Task directions ->
Exactly as written, transcribe each record below.

The records ->
########

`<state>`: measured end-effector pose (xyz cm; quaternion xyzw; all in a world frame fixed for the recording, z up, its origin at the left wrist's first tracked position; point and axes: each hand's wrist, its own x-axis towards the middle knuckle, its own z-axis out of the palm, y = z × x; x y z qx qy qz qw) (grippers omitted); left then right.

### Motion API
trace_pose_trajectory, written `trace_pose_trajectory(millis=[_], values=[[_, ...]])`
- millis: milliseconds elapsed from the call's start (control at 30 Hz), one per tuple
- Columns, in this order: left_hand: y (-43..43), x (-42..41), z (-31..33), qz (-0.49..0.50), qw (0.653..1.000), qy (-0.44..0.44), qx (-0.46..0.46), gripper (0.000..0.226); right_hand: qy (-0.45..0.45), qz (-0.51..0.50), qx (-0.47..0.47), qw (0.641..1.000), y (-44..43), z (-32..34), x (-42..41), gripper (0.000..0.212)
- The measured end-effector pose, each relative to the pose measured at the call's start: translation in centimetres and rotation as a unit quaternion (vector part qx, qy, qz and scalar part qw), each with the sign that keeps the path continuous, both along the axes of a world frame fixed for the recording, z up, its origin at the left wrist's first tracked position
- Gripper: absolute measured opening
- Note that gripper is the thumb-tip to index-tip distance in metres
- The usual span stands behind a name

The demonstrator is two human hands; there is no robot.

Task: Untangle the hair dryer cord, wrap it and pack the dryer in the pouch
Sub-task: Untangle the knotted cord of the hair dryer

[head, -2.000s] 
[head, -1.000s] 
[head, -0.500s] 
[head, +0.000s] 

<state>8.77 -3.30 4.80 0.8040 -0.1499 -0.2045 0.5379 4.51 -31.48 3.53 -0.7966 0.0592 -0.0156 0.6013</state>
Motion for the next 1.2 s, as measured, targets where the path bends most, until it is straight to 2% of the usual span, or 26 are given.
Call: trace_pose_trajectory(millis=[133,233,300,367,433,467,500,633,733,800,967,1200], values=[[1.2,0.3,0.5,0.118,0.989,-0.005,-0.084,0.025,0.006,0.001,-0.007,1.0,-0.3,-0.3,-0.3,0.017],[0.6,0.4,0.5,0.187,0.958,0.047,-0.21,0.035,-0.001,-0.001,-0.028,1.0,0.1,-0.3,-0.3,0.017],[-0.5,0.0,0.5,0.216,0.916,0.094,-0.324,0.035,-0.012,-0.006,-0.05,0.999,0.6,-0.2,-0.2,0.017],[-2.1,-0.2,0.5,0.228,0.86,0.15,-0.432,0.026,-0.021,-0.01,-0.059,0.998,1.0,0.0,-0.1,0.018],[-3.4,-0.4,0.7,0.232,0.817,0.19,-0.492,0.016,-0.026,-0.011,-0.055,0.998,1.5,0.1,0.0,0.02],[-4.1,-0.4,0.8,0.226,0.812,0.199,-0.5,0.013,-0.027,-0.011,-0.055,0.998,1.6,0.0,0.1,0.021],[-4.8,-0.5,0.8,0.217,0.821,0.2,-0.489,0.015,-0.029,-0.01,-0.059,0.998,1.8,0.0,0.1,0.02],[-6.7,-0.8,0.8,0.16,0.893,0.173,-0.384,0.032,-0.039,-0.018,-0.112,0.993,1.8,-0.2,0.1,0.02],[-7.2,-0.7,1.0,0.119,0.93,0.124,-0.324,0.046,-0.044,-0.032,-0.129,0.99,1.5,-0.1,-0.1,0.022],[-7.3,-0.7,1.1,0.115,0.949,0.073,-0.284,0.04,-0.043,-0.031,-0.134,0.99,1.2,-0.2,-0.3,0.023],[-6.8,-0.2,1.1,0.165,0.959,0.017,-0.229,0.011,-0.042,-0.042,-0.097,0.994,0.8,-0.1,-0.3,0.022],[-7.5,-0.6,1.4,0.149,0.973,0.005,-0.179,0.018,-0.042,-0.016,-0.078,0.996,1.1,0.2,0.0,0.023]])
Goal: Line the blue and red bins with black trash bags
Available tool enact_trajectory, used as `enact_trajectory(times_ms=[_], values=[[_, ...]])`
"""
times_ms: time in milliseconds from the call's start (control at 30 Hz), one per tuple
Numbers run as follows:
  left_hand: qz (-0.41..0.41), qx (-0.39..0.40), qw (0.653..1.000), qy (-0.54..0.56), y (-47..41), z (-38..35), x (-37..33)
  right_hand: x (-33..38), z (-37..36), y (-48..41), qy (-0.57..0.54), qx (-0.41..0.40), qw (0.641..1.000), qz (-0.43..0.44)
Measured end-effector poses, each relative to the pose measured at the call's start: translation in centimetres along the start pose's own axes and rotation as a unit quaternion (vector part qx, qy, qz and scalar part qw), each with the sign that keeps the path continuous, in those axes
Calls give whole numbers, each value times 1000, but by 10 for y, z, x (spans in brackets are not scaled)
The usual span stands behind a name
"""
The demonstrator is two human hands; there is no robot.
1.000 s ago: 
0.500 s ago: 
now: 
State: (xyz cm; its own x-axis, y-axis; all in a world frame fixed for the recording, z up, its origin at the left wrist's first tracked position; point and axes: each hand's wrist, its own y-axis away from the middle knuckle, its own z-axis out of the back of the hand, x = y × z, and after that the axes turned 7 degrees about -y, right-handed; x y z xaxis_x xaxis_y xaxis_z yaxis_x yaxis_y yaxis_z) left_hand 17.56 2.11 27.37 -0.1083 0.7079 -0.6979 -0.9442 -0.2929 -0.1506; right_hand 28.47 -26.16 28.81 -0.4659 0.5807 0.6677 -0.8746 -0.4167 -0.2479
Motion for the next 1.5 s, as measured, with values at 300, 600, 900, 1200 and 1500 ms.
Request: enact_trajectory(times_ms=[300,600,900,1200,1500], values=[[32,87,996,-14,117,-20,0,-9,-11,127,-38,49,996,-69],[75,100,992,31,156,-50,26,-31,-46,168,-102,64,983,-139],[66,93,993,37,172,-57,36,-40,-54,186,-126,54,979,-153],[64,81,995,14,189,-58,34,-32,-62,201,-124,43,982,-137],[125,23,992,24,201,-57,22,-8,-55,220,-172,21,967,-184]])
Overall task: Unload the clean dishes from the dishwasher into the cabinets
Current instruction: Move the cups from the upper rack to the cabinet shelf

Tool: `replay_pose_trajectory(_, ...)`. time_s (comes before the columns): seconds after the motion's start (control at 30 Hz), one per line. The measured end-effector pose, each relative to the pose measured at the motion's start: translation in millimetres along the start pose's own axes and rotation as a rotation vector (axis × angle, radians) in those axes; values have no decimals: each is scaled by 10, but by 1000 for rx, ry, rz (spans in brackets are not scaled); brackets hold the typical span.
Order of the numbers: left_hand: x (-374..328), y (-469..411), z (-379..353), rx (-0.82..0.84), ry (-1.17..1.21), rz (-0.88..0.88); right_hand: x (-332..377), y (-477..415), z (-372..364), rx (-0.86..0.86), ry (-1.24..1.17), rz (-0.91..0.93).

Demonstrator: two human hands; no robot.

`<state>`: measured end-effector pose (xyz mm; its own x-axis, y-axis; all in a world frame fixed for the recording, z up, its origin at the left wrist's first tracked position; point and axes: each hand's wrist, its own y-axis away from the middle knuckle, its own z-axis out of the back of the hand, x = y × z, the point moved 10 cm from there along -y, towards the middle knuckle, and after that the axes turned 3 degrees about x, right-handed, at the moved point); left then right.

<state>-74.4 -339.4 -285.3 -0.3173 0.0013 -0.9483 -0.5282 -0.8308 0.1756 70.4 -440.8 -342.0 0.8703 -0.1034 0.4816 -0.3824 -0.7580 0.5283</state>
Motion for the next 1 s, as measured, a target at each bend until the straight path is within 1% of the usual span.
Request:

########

Output for this task ->
`<state>`: measured end-effector pose (xyz cm; quaternion xyzw; all in a world frame fixed for the recording, z up, its origin at the left wrist's first tracked position; point and axes: each hand's wrist, its own x-axis towards the middle knuckle, its own z-axis out of the palm, y = z × x; x y z qx qy qz qw) (grippers omitted); left then right.

### Motion API
trace_pose_trajectory, written `trace_pose_trajectory(millis=[_], values=[[_, ...]])`
- millis: milliseconds elapsed from the call's start (control at 30 Hz), one per tuple
- Columns, in this order: left_hand: y (-43..43), x (-42..41), z (-31..33), qz (-0.49..0.50), qw (0.653..1.000), qy (-0.44..0.44), qx (-0.46..0.46), gripper (0.000..0.226); right_hand: qy (-0.45..0.45), qz (-0.51..0.50), qx (-0.47..0.47), qw (0.641..1.000), y (-44..43), z (-32..34), x (-42..41), gripper (0.000..0.212)
- The measured end-effector pose, each relative to the pose measured at the call's start: translation in centimetres and rotation as a unit quaternion (vector part qx, qy, qz and scalar part qw), each with the sign that keeps the path continuous, both along the axes of a world frame fixed for the recording, z up, its origin at the left wrist's first tracked position
- Gripper: absolute measured opening
- Note that gripper is the thumb-tip to index-tip distance in metres
- The usual span stands behind a name

The demonstrator is two human hands; there is no robot.

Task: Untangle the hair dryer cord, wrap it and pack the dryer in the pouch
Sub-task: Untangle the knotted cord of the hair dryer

[head, -2.000s] 
[head, -1.000s] 
[head, -0.500s] 
[head, +0.000s] 

<state>8.77 -3.30 4.80 0.8040 -0.1499 -0.2045 0.5379 4.51 -31.48 3.53 -0.7966 0.0592 -0.0156 0.6013</state>
Motion for the next 1.2 s, as measured, targets where the path bends most, until it is straight to 2% of the usual span, or 26 are given.
Call: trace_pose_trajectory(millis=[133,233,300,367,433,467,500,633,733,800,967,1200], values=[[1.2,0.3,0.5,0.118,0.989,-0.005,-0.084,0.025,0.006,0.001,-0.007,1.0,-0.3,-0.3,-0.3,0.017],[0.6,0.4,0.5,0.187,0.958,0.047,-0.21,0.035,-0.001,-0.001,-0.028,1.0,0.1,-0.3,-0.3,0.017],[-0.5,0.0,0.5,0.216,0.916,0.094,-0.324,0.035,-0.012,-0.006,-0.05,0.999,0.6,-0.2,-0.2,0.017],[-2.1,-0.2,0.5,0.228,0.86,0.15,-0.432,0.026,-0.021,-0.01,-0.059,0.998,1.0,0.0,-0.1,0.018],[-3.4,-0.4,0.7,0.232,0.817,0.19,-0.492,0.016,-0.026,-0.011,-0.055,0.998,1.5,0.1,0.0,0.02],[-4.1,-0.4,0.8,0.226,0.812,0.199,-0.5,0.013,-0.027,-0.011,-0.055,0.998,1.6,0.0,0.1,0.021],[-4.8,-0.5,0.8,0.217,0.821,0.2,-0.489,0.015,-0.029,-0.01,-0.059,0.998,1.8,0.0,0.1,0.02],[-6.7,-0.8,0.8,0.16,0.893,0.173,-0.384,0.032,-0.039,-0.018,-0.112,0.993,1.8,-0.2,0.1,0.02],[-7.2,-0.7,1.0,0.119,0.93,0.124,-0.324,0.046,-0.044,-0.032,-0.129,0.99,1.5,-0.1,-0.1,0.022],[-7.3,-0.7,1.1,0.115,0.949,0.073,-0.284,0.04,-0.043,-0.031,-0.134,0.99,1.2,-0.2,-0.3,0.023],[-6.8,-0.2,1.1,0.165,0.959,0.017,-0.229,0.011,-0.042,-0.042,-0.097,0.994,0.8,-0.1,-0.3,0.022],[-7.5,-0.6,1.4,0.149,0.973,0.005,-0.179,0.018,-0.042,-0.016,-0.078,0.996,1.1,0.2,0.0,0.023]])
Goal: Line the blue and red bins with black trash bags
Available tool enact_trajectory, used as `enact_trajectory(times_ms=[_], values=[[_, ...]])`
"""
times_ms: time in milliseconds from the call's start (control at 30 Hz), one per tuple
Numbers run as follows:
  left_hand: qz (-0.41..0.41), qx (-0.39..0.40), qw (0.653..1.000), qy (-0.54..0.56), y (-47..41), z (-38..35), x (-37..33)
  right_hand: x (-33..38), z (-37..36), y (-48..41), qy (-0.57..0.54), qx (-0.41..0.40), qw (0.641..1.000), qz (-0.43..0.44)
Measured end-effector poses, each relative to the pose measured at the call's start: translation in centimetres along the start pose's own axes and rotation as a unit quaternion (vector part qx, qy, qz and scalar part qw), each with the sign that keeps the path continuous, in those axes
Calls give whole numbers, each value times 1000, but by 10 for y, z, x (spans in brackets are not scaled)
The usual span stands behind a name
"""
The demonstrator is two human hands; there is no robot.
1.000 s ago: 
0.500 s ago: 
now: 
State: (xyz cm; its own x-axis, y-axis; all in a world frame fixed for the recording, z up, its origin at the left wrist's first tracked position; point and axes: each hand's wrist, its own y-axis away from the middle knuckle, its own z-axis out of the back of the hand, x = y × z, and after that the axes turned 7 degrees about -y, right-handed; x y z xaxis_x xaxis_y xaxis_z yaxis_x yaxis_y yaxis_z) left_hand 17.56 2.11 27.37 -0.1083 0.7079 -0.6979 -0.9442 -0.2929 -0.1506; right_hand 28.47 -26.16 28.81 -0.4659 0.5807 0.6677 -0.8746 -0.4167 -0.2479
Motion for the next 1.5 s, as measured, with values at 300, 600, 900, 1200 and 1500 ms.
Request: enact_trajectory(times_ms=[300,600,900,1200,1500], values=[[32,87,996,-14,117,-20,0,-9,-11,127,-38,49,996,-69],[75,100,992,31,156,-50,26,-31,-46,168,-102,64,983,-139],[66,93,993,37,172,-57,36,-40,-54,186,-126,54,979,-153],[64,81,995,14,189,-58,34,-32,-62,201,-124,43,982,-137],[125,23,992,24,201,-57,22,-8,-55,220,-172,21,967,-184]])
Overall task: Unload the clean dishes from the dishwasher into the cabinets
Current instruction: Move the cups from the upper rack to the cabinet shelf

Tool: `replay_pose_trajectory(_, ...)`. time_s (comes before the columns): seconds after the motion's start (control at 30 Hz), one per line. The measured end-effector pose, each relative to the pose measured at the motion's start: translation in millimetres along the start pose's own axes and rotation as a rotation vector (axis × angle, radians) in those axes; values have no decimals: each is scaled by 10, but by 1000 for rx, ry, rz (spans in brackets are not scaled); brackets hold the typical span.
Order of the numbers: left_hand: x (-374..328), y (-469..411), z (-379..353), rx (-0.82..0.84), ry (-1.17..1.21), rz (-0.88..0.88); right_hand: x (-332..377), y (-477..415), z (-372..364), rx (-0.86..0.86), ry (-1.24..1.17), rz (-0.91..0.93).

Demonstrator: two human hands; no robot.

`<state>`: measured end-effector pose (xyz mm; its own x-axis, y-axis; all in a world frame fixed for the recording, z up, its origin at the left wrist's first tracked position; point and axes: each hand's wrist, its own y-axis away from the middle knuckle, its own z-axis out of the back of the hand, x = y × z, the point moved 10 cm from there along -y, towards the middle knuckle, and after that the axes turned 3 degrees about x, right-handed, at the moved point); left then right.

<state>-74.4 -339.4 -285.3 -0.3173 0.0013 -0.9483 -0.5282 -0.8308 0.1756 70.4 -440.8 -342.0 0.8703 -0.1034 0.4816 -0.3824 -0.7580 0.5283</state>
Motion for the next 1 s, as measured, a target at each bend until the straight path is within 1% of the usual span.
Request:

This exercise has been completed.